-- Problem description --
Each entry must be output once more without any change.

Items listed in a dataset
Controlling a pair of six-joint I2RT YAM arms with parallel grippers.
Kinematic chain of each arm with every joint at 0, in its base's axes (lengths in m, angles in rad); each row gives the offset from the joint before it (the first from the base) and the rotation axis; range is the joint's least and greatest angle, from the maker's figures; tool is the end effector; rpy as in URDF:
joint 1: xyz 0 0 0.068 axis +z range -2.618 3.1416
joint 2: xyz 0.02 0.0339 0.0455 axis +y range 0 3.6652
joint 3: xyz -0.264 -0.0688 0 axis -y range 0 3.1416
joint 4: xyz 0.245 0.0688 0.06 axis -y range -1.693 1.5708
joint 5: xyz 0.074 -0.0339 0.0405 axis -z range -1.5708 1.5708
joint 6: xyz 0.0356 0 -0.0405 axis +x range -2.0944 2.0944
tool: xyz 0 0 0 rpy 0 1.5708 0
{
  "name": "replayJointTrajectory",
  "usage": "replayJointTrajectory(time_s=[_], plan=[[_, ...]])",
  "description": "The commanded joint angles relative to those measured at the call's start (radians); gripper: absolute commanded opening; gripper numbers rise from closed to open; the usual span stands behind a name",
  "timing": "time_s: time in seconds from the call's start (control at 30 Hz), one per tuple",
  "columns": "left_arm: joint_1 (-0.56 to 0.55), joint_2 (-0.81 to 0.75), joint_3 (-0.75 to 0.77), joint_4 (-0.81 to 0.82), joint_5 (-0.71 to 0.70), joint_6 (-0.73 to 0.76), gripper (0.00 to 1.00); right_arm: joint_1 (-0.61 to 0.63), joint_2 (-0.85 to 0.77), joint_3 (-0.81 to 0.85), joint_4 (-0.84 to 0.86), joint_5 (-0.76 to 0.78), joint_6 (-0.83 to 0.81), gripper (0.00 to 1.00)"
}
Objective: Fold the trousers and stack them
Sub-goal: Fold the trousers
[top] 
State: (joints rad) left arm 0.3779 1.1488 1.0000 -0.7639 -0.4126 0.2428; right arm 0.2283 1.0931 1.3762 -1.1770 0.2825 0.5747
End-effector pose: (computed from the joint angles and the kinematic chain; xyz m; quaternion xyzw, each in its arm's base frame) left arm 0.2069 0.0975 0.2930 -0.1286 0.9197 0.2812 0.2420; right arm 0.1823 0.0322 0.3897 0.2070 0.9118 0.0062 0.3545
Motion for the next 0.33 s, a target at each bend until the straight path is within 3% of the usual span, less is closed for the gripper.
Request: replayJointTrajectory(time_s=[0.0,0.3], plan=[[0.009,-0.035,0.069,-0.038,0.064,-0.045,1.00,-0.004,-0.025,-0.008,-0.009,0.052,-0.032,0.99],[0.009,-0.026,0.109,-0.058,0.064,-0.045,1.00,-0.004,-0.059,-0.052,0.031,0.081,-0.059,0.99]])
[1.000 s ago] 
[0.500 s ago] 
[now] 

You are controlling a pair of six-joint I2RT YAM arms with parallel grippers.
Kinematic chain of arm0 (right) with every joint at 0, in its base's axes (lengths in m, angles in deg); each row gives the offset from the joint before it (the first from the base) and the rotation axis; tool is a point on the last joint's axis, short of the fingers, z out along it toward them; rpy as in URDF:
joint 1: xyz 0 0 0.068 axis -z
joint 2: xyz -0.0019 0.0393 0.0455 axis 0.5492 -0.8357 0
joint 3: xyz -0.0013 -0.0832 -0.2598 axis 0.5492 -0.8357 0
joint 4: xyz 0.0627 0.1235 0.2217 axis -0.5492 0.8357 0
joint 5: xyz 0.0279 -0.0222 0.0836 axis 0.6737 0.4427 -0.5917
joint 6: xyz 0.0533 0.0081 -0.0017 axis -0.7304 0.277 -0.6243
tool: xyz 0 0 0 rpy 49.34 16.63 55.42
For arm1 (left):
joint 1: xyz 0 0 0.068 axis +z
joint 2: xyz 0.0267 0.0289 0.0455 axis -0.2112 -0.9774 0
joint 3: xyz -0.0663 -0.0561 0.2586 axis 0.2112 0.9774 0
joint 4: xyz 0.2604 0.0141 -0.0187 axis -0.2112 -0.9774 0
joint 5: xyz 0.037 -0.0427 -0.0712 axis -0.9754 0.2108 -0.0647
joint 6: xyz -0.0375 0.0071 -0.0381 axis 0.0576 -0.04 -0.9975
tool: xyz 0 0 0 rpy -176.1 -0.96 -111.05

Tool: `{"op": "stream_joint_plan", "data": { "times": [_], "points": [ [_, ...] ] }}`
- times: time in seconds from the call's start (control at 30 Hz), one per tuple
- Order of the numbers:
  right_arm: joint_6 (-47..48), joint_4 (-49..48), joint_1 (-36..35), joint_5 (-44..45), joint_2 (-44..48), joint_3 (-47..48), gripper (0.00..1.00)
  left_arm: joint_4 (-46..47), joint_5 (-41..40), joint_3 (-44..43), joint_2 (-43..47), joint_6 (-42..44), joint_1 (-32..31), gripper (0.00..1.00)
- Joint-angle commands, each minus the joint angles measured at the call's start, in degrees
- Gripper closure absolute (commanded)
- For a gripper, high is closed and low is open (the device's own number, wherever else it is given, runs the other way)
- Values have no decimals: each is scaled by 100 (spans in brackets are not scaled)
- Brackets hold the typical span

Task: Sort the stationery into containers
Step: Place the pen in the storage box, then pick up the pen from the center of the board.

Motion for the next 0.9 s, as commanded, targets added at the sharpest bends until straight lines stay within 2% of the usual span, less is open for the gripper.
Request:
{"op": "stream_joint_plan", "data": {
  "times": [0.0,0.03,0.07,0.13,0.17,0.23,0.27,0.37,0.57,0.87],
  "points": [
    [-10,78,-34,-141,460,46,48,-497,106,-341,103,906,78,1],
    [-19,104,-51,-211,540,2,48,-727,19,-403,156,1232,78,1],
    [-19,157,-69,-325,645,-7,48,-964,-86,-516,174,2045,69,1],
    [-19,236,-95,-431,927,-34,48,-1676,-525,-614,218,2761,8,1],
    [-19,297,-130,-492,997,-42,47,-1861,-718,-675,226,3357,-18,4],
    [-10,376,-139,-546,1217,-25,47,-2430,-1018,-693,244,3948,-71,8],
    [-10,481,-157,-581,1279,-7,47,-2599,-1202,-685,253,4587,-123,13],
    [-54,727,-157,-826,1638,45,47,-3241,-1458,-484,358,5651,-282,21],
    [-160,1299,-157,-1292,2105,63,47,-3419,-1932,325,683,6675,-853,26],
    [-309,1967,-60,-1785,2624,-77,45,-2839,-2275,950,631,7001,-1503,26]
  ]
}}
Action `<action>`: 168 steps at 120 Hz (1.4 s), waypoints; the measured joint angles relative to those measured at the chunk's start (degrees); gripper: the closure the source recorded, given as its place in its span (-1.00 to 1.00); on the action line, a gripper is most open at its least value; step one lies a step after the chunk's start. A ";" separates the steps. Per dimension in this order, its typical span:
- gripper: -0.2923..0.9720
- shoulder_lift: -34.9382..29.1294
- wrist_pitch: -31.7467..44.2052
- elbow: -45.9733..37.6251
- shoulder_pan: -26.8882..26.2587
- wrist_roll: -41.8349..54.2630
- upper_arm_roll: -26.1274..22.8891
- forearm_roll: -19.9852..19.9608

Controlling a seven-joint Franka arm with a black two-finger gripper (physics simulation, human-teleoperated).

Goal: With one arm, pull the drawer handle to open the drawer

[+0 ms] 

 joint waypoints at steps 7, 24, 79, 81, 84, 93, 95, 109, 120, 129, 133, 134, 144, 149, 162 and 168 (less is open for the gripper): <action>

-- Response area --
Controlling a pair of six-joint I2RT YAM arms with parallel grippers.
Kinematic chain of each arm with every joint at 0, in its base's axes (lengths in m, angles in rad); each row gives the offset from the joint before it (the first from the base) and the rotation axis; range is the joint's least and greatest angle, from the maker's figures; tool is the end effector; rpy as in URDF:
joint 1: xyz 0 0 0.068 axis +z range -2.618 3.1416
joint 2: xyz 0.02 0.0339 0.0455 axis +y range 0 3.6652
joint 3: xyz -0.264 -0.0688 0 axis -y range 0 3.1416
joint 4: xyz 0.245 0.0688 0.06 axis -y range -1.693 1.5708
joint 5: xyz 0.074 -0.0339 0.0405 axis -z range -1.5708 1.5708
joint 6: xyz 0.0356 0 -0.0405 axis +x range -2.0944 2.0944
tool: xyz 0 0 0 rpy 0 1.5708 0
{
  "name": "replayJointTrajectory",
  "usage": "replayJointTrajectory(time_s=[_], plan=[[_, ...]])",
  "description": "The commanded joint angles relative to those measured at the call's start (radians); gripper: absolute commanded opening; gripper numbers rise from closed to open; the usual span stands behind a name",
  "timing": "time_s: time in seconds from the call's start (control at 30 Hz), one per tuple",
  "columns": "left_arm: joint_1 (-0.56 to 0.55), joint_2 (-0.81 to 0.75), joint_3 (-0.75 to 0.77), joint_4 (-0.81 to 0.82), joint_5 (-0.71 to 0.70), joint_6 (-0.73 to 0.76), gripper (0.00 to 1.00); right_arm: joint_1 (-0.61 to 0.63), joint_2 (-0.85 to 0.77), joint_3 (-0.81 to 0.85), joint_4 (-0.84 to 0.86), joint_5 (-0.76 to 0.78), joint_6 (-0.83 to 0.81), gripper (0.00 to 1.00)"
}
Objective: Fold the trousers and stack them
Sub-goal: Fold the trousers
[top] 
State: (joints rad) left arm 0.3779 1.1488 1.0000 -0.7639 -0.4126 0.2428; right arm 0.2283 1.0931 1.3762 -1.1770 0.2825 0.5747
End-effector pose: (computed from the joint angles and the kinematic chain; xyz m; quaternion xyzw, each in its arm's base frame) left arm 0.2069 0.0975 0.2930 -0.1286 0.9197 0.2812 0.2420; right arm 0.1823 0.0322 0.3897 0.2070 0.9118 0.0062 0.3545
Motion for the next 0.33 s, a target at each bend until the straight path is within 3% of the usual span, less is closed for the gripper.
Request: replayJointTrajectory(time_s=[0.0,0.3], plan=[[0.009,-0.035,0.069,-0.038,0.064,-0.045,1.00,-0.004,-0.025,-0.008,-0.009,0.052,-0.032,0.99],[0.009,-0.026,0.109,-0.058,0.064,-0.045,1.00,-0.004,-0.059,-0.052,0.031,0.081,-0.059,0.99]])
[1.000 s ago] 
[0.500 s ago] 
[now] 

You are controlling a pair of six-joint I2RT YAM arms with parallel grippers.
Kinematic chain of arm0 (right) with every joint at 0, in its base's axes (lengths in m, angles in deg); each row gives the offset from the joint before it (the first from the base) and the rotation axis; tool is a point on the last joint's axis, short of the fingers, z out along it toward them; rpy as in URDF:
joint 1: xyz 0 0 0.068 axis -z
joint 2: xyz -0.0019 0.0393 0.0455 axis 0.5492 -0.8357 0
joint 3: xyz -0.0013 -0.0832 -0.2598 axis 0.5492 -0.8357 0
joint 4: xyz 0.0627 0.1235 0.2217 axis -0.5492 0.8357 0
joint 5: xyz 0.0279 -0.0222 0.0836 axis 0.6737 0.4427 -0.5917
joint 6: xyz 0.0533 0.0081 -0.0017 axis -0.7304 0.277 -0.6243
tool: xyz 0 0 0 rpy 49.34 16.63 55.42
For arm1 (left):
joint 1: xyz 0 0 0.068 axis +z
joint 2: xyz 0.0267 0.0289 0.0455 axis -0.2112 -0.9774 0
joint 3: xyz -0.0663 -0.0561 0.2586 axis 0.2112 0.9774 0
joint 4: xyz 0.2604 0.0141 -0.0187 axis -0.2112 -0.9774 0
joint 5: xyz 0.037 -0.0427 -0.0712 axis -0.9754 0.2108 -0.0647
joint 6: xyz -0.0375 0.0071 -0.0381 axis 0.0576 -0.04 -0.9975
tool: xyz 0 0 0 rpy -176.1 -0.96 -111.05

Tool: `{"op": "stream_joint_plan", "data": { "times": [_], "points": [ [_, ...] ] }}`
- times: time in seconds from the call's start (control at 30 Hz), one per tuple
- Order of the numbers:
  right_arm: joint_6 (-47..48), joint_4 (-49..48), joint_1 (-36..35), joint_5 (-44..45), joint_2 (-44..48), joint_3 (-47..48), gripper (0.00..1.00)
  left_arm: joint_4 (-46..47), joint_5 (-41..40), joint_3 (-44..43), joint_2 (-43..47), joint_6 (-42..44), joint_1 (-32..31), gripper (0.00..1.00)
- Joint-angle commands, each minus the joint angles measured at the call's start, in degrees
- Gripper closure absolute (commanded)
- For a gripper, high is closed and low is open (the device's own number, wherever else it is given, runs the other way)
- Values have no decimals: each is scaled by 100 (spans in brackets are not scaled)
- Brackets hold the typical span

Task: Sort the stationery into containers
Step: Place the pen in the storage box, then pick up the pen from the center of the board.

Motion for the next 0.9 s, as commanded, targets added at the sharpest bends until straight lines stay within 2% of the usual span, less is open for the gripper.
Request:
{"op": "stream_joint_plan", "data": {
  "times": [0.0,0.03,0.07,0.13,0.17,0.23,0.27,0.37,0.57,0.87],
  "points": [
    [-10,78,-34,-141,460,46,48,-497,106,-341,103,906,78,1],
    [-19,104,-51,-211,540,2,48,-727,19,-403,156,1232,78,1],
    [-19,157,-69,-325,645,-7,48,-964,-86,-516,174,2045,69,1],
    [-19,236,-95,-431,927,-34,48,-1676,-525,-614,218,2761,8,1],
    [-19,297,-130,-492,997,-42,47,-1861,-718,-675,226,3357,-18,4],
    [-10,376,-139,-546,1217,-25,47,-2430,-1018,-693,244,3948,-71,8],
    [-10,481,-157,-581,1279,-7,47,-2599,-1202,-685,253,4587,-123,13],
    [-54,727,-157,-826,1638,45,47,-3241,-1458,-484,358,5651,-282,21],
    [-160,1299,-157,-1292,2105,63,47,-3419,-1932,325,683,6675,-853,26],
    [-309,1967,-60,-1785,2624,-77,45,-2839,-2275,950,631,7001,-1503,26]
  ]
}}
Action `<action>`: 168 steps at 120 Hz (1.4 s), waypoints; the measured joint angles relative to those measured at the chunk's start (degrees); gripper: the closure the source recorded, given as its place in its span (-1.00 to 1.00); on the action line, a gripper is most open at its least value; step one lies a step after the chunk's start. A ";" separates the steps. Per dimension in this order, its typical span:
- gripper: -0.2923..0.9720
- shoulder_lift: -34.9382..29.1294
- wrist_pitch: -31.7467..44.2052
- elbow: -45.9733..37.6251
- shoulder_pan: -26.8882..26.2587
- wrist_roll: -41.8349..54.2630
- upper_arm_roll: -26.1274..22.8891
- forearm_roll: -19.9852..19.9608

Controlling a seven-joint Franka arm with a black two-finger gripper (physics simulation, human-teleoperated).

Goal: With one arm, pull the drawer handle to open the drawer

[+0 ms] 

 joint waypoints at steps 7, 24, 79, 81, 84, 93, 95, 109, 120, 129, 133, 134, 144, 149, 162 and 168 (less is open for the gripper): <action>

This output has been given in full.